This section describes the hardware implementation of Algorithm 2 for the field  $\mathbb{F}_3[x]/(x^{97} + x^{12} + 2)$  and the curve  $y^2 = x^3 - x + 1$  (*i.e.* b = 1). This choice of parameters allows us to easily compare our work against the many pairing accelerators for m = 97 described in the open literature. A first approach consists in designing an architecture able to compute both pairing and final exponentiation. However, it does not allow to take advantage of the constant coefficients of  $R_1$  (see Algorithms 1 and 2) to optimize the multiplication over  $\mathbb{F}_{3^{6m}}$ . Therefore, we suggest to design a pairing accelerator evaluating  $\eta_T(P,Q)^{3^{(m+1)/2}}$  and a coprocessor responsible for final exponentiation working in parallel. In this paper, we will only focus on the computation of the modified  $\eta_T$  pairing. Algorithm 2 and final exponentiation require respectively (m - 1)/2 + 1 = 49 and 11 multiplications over  $\mathbb{F}_{3^{6m}}$ . The inversion over  $\mathbb{F}_{3^{6m}}$  can be replaced by a few multiplications and additions over  $\mathbb{F}_{3^m}$  and a single inversion over  $\mathbb{F}_{3^m}$  [17]. Consequently, the final exponentiation requires less operations (and thus less hardware) than the computation of the  $\eta_T$  pairing.

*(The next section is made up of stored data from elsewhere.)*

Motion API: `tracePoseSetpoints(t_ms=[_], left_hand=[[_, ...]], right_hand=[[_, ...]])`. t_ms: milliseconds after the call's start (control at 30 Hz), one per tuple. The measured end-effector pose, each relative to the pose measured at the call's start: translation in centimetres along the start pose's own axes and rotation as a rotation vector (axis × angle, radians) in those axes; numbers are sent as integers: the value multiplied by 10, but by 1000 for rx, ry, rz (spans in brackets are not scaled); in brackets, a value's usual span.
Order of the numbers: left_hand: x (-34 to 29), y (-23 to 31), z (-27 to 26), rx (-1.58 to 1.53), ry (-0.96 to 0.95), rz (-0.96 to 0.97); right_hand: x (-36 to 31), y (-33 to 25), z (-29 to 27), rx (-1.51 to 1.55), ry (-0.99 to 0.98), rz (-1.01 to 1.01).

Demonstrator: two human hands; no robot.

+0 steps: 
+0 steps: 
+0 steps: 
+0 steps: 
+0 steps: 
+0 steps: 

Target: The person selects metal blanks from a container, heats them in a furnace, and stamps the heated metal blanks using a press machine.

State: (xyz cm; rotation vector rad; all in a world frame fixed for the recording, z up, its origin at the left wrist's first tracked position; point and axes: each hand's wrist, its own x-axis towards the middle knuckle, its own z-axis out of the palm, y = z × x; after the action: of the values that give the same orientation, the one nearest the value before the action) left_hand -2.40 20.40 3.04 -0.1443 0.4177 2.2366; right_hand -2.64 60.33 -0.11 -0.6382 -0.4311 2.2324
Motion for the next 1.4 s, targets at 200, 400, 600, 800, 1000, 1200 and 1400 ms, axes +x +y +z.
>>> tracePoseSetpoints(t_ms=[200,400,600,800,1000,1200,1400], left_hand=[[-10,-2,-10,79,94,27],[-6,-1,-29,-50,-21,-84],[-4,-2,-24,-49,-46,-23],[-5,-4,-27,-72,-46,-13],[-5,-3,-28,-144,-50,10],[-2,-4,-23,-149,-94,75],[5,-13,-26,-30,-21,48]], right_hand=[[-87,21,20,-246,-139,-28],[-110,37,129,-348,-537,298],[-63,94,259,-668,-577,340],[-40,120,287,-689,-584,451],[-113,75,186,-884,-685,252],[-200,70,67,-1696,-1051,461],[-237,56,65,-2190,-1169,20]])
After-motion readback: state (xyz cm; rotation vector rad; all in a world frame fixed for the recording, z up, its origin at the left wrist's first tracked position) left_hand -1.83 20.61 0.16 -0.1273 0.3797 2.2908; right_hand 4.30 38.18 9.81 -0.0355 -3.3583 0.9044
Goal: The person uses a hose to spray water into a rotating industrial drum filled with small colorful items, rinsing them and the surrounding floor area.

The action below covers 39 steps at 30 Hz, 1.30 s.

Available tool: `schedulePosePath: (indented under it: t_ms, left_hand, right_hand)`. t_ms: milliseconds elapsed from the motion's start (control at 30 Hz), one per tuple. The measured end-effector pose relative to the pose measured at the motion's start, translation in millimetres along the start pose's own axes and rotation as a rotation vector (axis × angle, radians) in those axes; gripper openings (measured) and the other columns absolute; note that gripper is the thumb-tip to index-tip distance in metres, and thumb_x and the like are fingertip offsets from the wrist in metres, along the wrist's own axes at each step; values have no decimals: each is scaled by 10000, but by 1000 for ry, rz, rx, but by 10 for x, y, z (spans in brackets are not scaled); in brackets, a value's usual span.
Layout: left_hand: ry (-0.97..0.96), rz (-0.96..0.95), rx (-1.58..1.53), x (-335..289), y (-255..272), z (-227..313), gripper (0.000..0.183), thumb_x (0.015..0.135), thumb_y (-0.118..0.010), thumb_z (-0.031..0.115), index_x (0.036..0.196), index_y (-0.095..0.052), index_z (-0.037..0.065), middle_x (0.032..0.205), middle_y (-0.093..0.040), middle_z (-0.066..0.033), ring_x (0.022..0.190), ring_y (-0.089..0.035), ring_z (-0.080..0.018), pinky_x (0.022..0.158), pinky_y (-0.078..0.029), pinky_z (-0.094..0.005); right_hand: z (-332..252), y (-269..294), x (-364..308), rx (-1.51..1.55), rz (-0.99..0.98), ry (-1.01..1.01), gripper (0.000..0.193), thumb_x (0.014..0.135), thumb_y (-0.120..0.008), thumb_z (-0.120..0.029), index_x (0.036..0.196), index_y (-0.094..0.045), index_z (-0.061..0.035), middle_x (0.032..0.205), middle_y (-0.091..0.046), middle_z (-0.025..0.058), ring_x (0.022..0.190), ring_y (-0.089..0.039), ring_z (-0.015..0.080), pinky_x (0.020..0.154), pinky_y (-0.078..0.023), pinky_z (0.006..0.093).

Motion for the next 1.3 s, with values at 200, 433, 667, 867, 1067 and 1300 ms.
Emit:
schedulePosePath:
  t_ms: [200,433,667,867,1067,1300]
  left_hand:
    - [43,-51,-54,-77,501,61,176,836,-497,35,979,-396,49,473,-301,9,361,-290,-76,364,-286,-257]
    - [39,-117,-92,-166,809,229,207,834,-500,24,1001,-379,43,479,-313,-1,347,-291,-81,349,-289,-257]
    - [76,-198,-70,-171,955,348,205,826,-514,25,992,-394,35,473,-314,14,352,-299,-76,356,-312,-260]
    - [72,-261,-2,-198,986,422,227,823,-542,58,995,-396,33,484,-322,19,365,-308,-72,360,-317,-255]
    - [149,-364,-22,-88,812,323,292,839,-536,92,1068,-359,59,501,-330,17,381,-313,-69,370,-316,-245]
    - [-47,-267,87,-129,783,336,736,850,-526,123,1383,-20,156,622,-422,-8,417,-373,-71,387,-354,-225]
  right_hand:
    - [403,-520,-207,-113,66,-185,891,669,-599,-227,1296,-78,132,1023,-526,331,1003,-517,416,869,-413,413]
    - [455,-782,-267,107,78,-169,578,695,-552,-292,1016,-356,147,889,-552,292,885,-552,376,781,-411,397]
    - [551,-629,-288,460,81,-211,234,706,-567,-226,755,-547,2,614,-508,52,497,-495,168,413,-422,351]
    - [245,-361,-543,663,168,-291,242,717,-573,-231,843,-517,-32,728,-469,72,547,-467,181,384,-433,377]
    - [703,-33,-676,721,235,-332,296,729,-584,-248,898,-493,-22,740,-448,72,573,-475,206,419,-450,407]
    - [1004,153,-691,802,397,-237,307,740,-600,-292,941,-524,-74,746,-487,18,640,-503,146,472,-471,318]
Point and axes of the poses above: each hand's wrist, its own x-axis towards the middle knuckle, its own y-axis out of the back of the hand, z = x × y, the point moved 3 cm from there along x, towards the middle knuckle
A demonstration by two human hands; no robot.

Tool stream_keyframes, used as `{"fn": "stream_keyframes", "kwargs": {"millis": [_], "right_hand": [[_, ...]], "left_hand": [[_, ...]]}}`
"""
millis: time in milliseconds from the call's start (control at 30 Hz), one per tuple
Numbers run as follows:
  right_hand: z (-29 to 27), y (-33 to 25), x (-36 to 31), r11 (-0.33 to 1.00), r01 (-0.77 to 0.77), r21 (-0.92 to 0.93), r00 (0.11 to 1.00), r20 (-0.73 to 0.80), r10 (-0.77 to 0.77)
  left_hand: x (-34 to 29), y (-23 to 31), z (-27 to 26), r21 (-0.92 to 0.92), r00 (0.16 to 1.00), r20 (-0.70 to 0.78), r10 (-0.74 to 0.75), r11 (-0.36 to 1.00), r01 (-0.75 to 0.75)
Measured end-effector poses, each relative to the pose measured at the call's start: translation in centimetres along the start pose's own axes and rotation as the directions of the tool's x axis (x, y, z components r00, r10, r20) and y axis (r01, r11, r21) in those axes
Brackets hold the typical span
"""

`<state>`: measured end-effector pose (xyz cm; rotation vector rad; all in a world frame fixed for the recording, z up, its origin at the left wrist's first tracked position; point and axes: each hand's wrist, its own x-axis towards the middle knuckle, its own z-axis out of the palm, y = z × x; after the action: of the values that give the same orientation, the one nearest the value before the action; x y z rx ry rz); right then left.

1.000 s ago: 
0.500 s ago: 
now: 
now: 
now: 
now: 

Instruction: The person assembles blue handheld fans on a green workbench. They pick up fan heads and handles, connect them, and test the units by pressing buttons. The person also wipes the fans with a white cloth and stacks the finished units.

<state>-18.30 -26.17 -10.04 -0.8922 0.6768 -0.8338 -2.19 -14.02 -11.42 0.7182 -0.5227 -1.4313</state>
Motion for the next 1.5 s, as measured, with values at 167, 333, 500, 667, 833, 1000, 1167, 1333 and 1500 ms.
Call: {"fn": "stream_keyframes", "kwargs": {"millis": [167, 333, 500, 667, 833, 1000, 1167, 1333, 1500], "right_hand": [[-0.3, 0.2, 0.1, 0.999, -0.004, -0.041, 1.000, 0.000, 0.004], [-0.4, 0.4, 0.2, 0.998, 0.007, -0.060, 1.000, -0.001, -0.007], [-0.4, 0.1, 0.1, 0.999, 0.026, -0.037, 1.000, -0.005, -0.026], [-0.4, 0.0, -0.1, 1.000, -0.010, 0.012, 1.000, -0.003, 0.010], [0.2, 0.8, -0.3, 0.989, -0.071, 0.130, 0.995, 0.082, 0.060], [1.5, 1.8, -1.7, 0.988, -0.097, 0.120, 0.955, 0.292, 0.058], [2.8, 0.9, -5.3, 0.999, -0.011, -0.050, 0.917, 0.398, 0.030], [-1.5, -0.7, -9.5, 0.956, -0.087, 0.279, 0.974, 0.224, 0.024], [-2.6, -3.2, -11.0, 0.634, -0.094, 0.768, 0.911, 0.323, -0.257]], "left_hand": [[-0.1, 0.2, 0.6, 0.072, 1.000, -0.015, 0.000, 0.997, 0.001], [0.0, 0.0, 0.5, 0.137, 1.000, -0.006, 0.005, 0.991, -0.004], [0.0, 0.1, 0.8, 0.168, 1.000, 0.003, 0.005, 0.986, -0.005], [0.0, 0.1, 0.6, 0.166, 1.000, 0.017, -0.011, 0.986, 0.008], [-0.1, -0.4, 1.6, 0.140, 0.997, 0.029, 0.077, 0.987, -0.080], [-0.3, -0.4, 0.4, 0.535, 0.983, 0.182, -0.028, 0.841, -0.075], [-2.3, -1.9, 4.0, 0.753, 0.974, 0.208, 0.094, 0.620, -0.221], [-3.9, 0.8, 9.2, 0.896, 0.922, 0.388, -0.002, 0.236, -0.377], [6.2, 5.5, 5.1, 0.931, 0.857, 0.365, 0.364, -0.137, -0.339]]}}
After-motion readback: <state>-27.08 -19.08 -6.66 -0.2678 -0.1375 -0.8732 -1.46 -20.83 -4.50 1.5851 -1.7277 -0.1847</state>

In order to compare our architecture against software implementations, we decided to choose a design board whose price is comparable to that of an entry level desktop computer. We selected a DE2 development and education board [2] which costs \$495 and hosts an Altera Cyclone II EP2C35F672C6 FPGA. Note that Altera provides free simulation and design tools for the Cyclone II family. The smallest unit of logic in a Cyclone II is called *Logic* Element (LE). Each LE includes a 4-input Look-Up Table (LUT), carry logic, and a programmable register. A Cyclone II EP2C35F672C6 device contains for instance 33216 LEs. Readers who are not familiar with Cyclone II devices should refer to [1] for further details. Since we leave the study of final exponentiation for further work, our pairing accelerator should not utilize all resources of our target FPGA. Thus, we impose a size constraint: our design must require less than 50% of the available configurable logic.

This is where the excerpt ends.